# [Exercise aim]
Will you write out the data exactly, excluding every picture?

Stored data entries

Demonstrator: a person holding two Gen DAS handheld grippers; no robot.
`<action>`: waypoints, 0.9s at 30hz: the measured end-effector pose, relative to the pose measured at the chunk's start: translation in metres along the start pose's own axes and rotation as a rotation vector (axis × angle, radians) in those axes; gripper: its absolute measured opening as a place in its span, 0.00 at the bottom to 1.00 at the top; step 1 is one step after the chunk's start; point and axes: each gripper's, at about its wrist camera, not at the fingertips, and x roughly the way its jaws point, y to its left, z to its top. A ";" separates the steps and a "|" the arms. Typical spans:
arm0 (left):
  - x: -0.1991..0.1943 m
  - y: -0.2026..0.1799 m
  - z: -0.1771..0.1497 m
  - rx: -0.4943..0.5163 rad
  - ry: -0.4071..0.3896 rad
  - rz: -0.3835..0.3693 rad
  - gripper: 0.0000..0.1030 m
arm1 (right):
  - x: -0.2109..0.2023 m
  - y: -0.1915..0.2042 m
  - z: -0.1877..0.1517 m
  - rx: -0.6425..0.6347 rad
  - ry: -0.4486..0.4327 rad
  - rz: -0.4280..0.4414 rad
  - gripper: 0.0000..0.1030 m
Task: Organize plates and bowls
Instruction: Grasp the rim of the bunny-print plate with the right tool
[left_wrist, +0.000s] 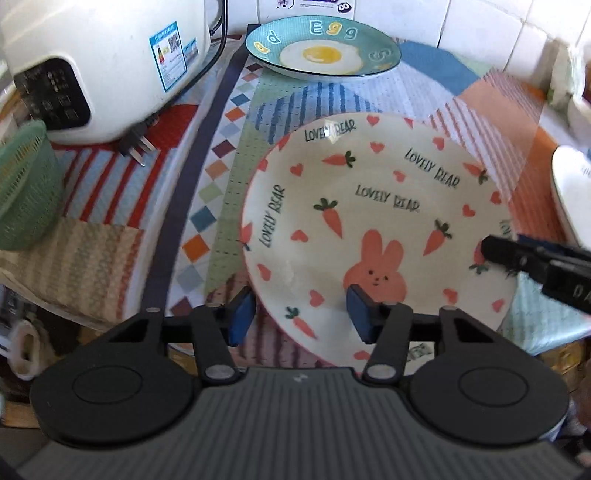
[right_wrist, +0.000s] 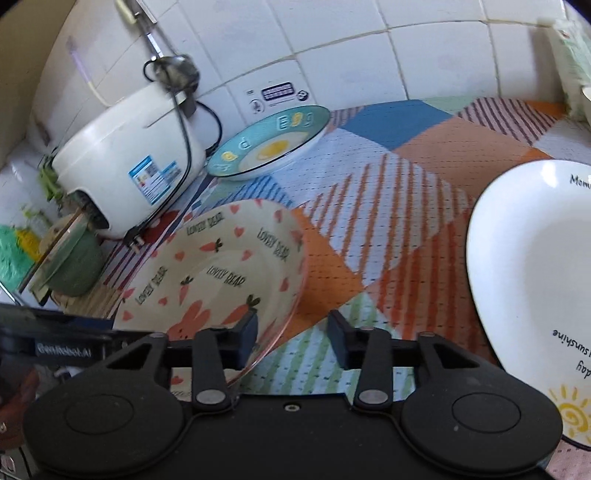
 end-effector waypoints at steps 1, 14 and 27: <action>0.001 0.005 0.001 -0.037 0.006 -0.018 0.52 | 0.000 -0.001 0.001 0.002 0.005 -0.002 0.38; 0.004 0.007 0.000 -0.126 -0.010 -0.008 0.50 | 0.014 -0.008 0.006 0.151 0.100 0.108 0.15; -0.005 0.011 -0.009 -0.158 -0.046 -0.028 0.34 | 0.013 -0.019 0.011 0.071 0.102 0.194 0.19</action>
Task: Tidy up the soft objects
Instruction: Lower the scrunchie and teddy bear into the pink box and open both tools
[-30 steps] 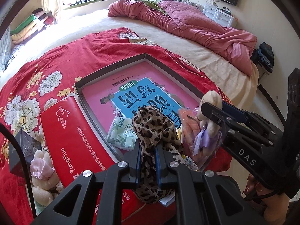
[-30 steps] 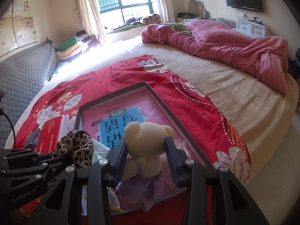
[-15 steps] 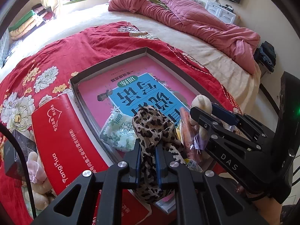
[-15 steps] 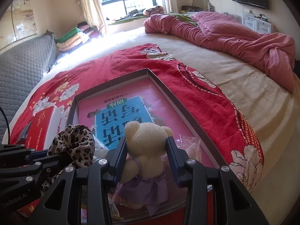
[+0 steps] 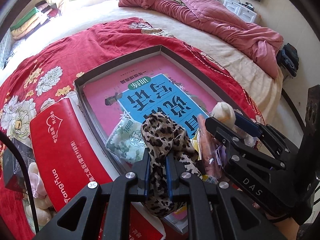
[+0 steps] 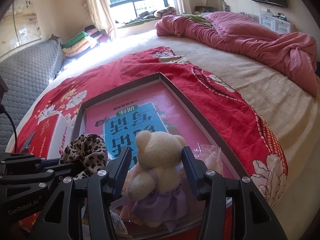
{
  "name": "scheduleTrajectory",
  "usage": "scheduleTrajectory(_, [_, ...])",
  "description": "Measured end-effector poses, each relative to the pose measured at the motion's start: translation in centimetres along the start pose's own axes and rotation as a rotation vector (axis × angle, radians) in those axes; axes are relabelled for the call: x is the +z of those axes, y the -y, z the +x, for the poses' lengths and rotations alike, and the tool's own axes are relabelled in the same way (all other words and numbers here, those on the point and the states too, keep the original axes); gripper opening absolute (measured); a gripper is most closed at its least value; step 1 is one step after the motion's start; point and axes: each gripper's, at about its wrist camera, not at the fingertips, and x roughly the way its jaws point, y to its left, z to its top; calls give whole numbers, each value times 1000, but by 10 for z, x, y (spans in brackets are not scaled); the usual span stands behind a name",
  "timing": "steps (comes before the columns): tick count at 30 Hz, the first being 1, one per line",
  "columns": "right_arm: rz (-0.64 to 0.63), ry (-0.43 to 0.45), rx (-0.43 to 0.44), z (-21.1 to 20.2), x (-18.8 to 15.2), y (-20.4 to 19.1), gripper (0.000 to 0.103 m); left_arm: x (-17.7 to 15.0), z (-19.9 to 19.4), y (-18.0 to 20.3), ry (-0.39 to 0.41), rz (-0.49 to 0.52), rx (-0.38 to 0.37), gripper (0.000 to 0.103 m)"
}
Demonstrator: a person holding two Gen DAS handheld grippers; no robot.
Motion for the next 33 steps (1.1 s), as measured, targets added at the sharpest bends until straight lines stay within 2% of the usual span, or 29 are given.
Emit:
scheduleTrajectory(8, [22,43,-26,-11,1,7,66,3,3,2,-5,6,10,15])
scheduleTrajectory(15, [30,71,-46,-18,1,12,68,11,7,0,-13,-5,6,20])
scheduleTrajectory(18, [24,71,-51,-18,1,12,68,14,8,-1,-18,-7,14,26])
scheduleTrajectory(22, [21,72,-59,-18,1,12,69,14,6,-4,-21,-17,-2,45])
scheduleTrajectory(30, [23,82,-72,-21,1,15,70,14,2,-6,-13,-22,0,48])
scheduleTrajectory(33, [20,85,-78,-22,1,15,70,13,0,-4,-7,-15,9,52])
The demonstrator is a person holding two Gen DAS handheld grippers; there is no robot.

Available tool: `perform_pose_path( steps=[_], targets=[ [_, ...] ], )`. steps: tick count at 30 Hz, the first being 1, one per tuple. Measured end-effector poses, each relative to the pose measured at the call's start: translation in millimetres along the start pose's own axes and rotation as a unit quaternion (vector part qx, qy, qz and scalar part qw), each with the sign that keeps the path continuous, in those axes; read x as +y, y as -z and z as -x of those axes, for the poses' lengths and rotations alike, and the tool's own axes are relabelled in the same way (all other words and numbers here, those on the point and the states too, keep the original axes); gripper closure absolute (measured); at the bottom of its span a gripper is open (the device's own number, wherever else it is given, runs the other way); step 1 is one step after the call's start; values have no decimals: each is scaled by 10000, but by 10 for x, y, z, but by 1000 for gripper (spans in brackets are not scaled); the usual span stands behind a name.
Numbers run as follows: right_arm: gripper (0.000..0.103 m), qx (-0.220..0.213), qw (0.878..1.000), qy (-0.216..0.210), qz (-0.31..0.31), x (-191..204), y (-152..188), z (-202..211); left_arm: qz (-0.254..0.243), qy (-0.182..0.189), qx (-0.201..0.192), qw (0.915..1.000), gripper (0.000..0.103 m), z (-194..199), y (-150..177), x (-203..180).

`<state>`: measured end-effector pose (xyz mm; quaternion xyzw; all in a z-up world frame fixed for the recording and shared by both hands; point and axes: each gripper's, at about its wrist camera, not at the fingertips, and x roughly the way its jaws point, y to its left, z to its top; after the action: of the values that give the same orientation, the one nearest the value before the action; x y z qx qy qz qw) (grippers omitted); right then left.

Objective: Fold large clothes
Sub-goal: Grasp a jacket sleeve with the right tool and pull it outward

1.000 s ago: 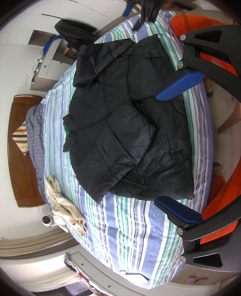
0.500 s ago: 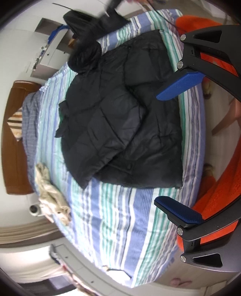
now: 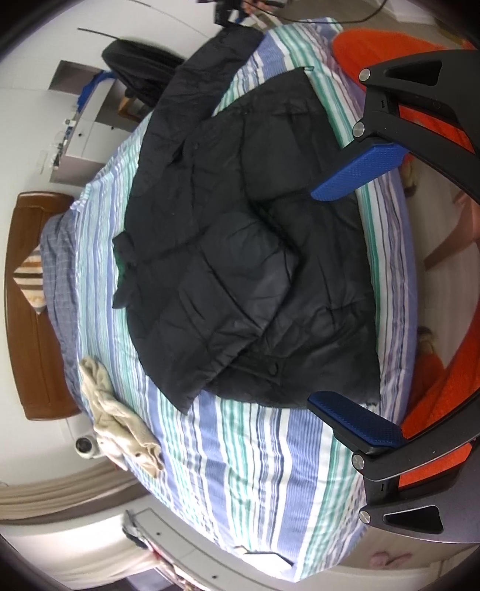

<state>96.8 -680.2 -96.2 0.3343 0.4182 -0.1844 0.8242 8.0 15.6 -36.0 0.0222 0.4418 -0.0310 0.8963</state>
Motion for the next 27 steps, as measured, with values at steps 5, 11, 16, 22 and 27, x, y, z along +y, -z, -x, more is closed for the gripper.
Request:
perform_pose_path(
  steps=[5, 11, 16, 22, 27],
  targets=[
    [56, -465, 9962, 469, -567, -324, 73, 21, 161, -154, 144, 9996, 0, -46, 14, 116],
    [56, -903, 9895, -1034, 457, 267, 222, 450, 96, -97, 340, 9993, 0, -212, -3, 25],
    [58, -73, 9999, -37, 136, 164, 373, -224, -311, -16, 122, 9994, 0, -160, -51, -221],
    [51, -298, 9946, 958, -259, 56, 482, -274, -831, -333, -199, 9958, 0, -147, -65, -159],
    [51, -926, 9919, 738, 458, 381, 814, 300, -1661, -228, -208, 9856, 0, -410, -176, -172]
  ],
)
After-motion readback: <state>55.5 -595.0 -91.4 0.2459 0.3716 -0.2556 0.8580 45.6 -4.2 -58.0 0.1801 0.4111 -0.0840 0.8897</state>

# [Response area]
Demonstrator: a person holding two Gen DAS handheld grippers; no robot.
`<action>`: waypoints, 0.9s at 30hz: the measured end-effector pose, relative to the pose measured at the chunk's start: translation in metres along the start pose's own axes and rotation as a rotation vector (axis × angle, radians) in those axes; gripper: its absolute measured opening as a place in its span, 0.00 at the bottom to 1.00 at the top; step 1 is one step after the chunk's start; point and axes: each gripper's, at about its wrist camera, not at the fingertips, and x roughly the way its jaws point, y to its left, z to its top. A ";" separates the steps and a "|" the arms. Typical spans:
arm0 (left):
  - x: -0.1991..0.1943 m
  - y: -0.2026..0.1799 m
  - z: -0.1771..0.1497 m
  - rx: -0.4943..0.5163 rad
  - ry: -0.4071..0.3896 rad
  - rz: -0.3835..0.3693 rad
  - gripper: 0.0000..0.1030 m
arm1 (right):
  - x: -0.2109..0.2023 m
  - y: -0.1915..0.2042 m
  - z: -0.1877..0.1517 m
  - rx: -0.6425..0.6347 rad
  - ry: -0.4486..0.4327 rad
  - rz: -0.4280..0.4414 rad
  - gripper: 0.0000..0.1030 m
Task: Organize plates and bowls
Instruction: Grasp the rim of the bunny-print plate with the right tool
[left_wrist, +0.000s] 
[right_wrist, +0.000s] 
 end-effector waypoints at steps 1, 14 and 27: <action>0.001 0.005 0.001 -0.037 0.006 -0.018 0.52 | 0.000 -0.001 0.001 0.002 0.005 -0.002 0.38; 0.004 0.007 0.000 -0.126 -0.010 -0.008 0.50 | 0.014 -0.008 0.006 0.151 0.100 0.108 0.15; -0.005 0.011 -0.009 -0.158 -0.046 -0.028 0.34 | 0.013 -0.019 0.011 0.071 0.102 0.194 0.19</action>
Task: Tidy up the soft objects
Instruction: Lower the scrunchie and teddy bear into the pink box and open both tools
[-30 steps] 
[-30 steps] 
[-15 steps] 
[-15 steps] 
[+0 steps] 
[+0 steps] 
{
  "name": "scheduleTrajectory",
  "usage": "scheduleTrajectory(_, [_, ...])",
  "description": "Measured end-effector poses, each relative to the pose measured at the motion's start: translation in centimetres along the start pose's own axes and rotation as a rotation vector (axis × angle, radians) in those axes; axes are relabelled for the call: x is the +z of those axes, y the -y, z the +x, for the poses' lengths and rotations alike, and the tool's own axes are relabelled in the same way (all other words and numbers here, those on the point and the states too, keep the original axes); gripper opening absolute (measured); a gripper is most closed at its least value; step 1 is one step after the motion's start; point and axes: each gripper's, at about its wrist camera, not at the fingertips, and x roughly the way its jaws point, y to its left, z to its top; calls give whole numbers, each value times 1000, but by 10 for z, x, y (spans in brackets are not scaled); the usual span stands behind a name",
  "timing": "steps (comes before the columns): tick count at 30 Hz, the first being 1, one per line",
  "columns": "right_arm: rz (-0.64 to 0.63), ry (-0.43 to 0.45), rx (-0.43 to 0.44), z (-21.1 to 20.2), x (-18.8 to 15.2), y (-20.4 to 19.1), gripper (0.000 to 0.103 m); left_arm: x (-17.7 to 15.0), z (-19.9 to 19.4), y (-18.0 to 20.3), ry (-0.39 to 0.41), rz (-0.49 to 0.52), rx (-0.38 to 0.37), gripper (0.000 to 0.103 m)"
}
Demonstrator: a person holding two Gen DAS handheld grippers; no robot.
Motion for the next 33 steps (1.1 s), as measured, targets added at the sharpest bends until straight lines stay within 2% of the usual span, or 29 are given.
Emit:
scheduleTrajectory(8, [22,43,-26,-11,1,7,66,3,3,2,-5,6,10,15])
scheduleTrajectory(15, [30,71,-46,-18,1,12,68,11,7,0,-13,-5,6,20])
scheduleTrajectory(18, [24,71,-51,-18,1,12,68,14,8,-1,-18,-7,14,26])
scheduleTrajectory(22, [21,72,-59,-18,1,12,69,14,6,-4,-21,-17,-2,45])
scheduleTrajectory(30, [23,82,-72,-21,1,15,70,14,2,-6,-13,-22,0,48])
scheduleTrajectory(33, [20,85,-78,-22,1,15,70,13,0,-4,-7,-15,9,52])
The demonstrator is a person holding two Gen DAS handheld grippers; there is no robot.

Available tool: `perform_pose_path( steps=[_], targets=[ [_, ...] ], )`. steps: tick count at 30 Hz, the first being 1, one per tuple. Measured end-effector poses, each relative to the pose measured at the call's start: translation in millimetres along the start pose's own axes and rotation as a unit quaternion (vector part qx, qy, qz and scalar part qw), each with the sign that keeps the path continuous, in those axes; read x as +y, y as -z and z as -x of those axes, for the poses' lengths and rotations alike, and the tool's own axes are relabelled in the same way (all other words and numbers here, those on the point and the states too, keep the original axes); gripper closure absolute (measured); at the bottom of its span a gripper is open (the device's own number, wherever else it is given, runs the other way); step 1 is one step after the call's start; values have no decimals: each is scaled by 10000, but by 10 for x, y, z, but by 1000 for gripper (spans in brackets are not scaled); the usual span stands behind a name.
Numbers run as follows: right_arm: gripper (0.000..0.103 m), qx (-0.220..0.213), qw (0.878..1.000), qy (-0.216..0.210), qz (-0.31..0.31), x (-191..204), y (-152..188), z (-202..211); left_arm: qz (-0.254..0.243), qy (-0.182..0.189), qx (-0.201..0.192), qw (0.915..1.000), gripper (0.000..0.103 m), z (-194..199), y (-150..177), x (-203..180).

`<state>`: measured end-effector pose (xyz mm; quaternion xyzw; all in a z-up world frame fixed for the recording and shared by both hands; point and axes: each gripper's, at about its wrist camera, not at the fingertips, and x roughly the way its jaws point, y to its left, z to its top; after the action: of the values that give the same orientation, the one nearest the value before the action; x y z qx qy qz qw) (grippers omitted); right then left.

Objective: Fold large clothes
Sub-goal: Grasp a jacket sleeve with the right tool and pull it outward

1.000 s ago: 
0.500 s ago: 
now: 

<state>96.8 -680.2 -96.2 0.3343 0.4182 -0.1844 0.8242 8.0 15.6 -36.0 0.0222 0.4418 -0.0310 0.8963</state>
Motion for the next 27 steps, as measured, with values at steps 5, 11, 16, 22 and 27, x, y, z along +y, -z, -x, more is closed for the gripper.
Request:
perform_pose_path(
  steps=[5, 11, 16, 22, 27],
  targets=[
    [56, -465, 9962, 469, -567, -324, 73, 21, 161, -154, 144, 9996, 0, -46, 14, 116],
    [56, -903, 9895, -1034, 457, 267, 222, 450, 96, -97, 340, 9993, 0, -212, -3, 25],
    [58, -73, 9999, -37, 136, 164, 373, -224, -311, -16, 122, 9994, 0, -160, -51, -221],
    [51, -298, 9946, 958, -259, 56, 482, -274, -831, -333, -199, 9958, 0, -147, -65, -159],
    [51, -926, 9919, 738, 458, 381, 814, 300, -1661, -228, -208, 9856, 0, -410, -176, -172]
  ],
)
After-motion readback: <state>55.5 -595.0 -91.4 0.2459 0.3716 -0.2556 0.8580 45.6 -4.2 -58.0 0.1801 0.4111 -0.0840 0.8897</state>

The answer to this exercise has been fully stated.